问题
对于一张门店统计表day_shop_orders
,计算20180503
日无订单门店的连续无订单天数。
- 原始表
shop_id | order_num | pt(时间) | …… |
---|---|---|---|
1 | 0 | 20180501 | |
1 | 0 | 20180502 | |
1 | 0 | 20180503 | |
888 | 0 | 20180503 | |
999 | 1440 | 20180501 | |
999 | 11 | 20180502 | |
999 | 333 | 20180503 | |
1111 | 0 | 20180502 |
- 结果表
shop_id | day_num |
---|---|
1 | 3 |
888 | 1 |
方案
1.ROW_NUMBER计算行号
ROW_NUMBER() OVER( [ PRITITION BY col1] ORDER BY col2[ DESC ] )
select pt,shop_id,row_number() over(partition by shop_id order by pt desc) as row
from day_shop_orders
where order_num = 0)
结果:
shop_id | row | pt(时间) | |
---|---|---|---|
1 | 1 | 20180503 | |
1 | 2 | 20180502 | |
1 | 3 | 20180501 | |
888 | 1 | 20180503 | |
1111 | 0 | 20180502 |
2.使用pt+row和shop_id分组
select shop_id,day_num from (
select shop_id,cast(to_char(dateadd(to_date(pt,'yyyymmdd'), row, 'dd'),'yyyymmdd') as bigint) time ,
count(1) day_num from (
select pt,shop_id,row_number() over(partition by shop_id order by pt desc) as row
from day_shop_orders
where order_num = 0 and pt <= ${bdp.system.bizdate})
) temp
group by shop_id,cast(to_char(dateadd(to_date(pt,'yyyymmdd'), row, 'dd'),'yyyymmdd') as bigint)
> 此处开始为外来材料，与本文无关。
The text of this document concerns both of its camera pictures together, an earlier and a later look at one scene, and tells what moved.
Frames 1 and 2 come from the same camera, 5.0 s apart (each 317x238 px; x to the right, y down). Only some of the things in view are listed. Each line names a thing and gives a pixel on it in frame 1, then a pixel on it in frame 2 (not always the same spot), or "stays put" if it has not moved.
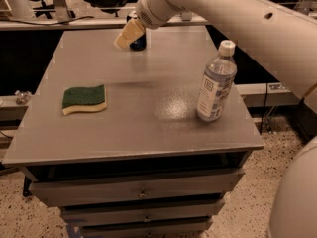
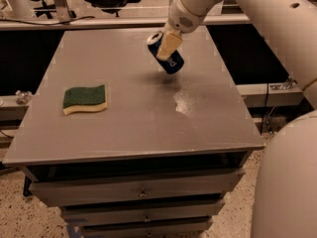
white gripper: x=148 y=14 -> x=179 y=18
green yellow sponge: x=83 y=99 stays put
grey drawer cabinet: x=112 y=137 stays put
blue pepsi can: x=141 y=42 -> x=173 y=63
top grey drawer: x=63 y=192 stays put
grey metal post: x=59 y=2 stays put
) where to_char(dateadd(to_date(time,'yyyymmdd'), -1, 'dd'),'yyyymmdd') = ${bdp.system.bizdate}
结果:
shop_id | day_num |
---|---|
1 | 3 |
888 | 1 |
其他
- postgresql 及 hive 均支持 ROW_NUMBER 分区排序函数, MySQL 8.0开始支持 ROW_NUMBER 函数。
- 用户连续签到天数问题与上述类似。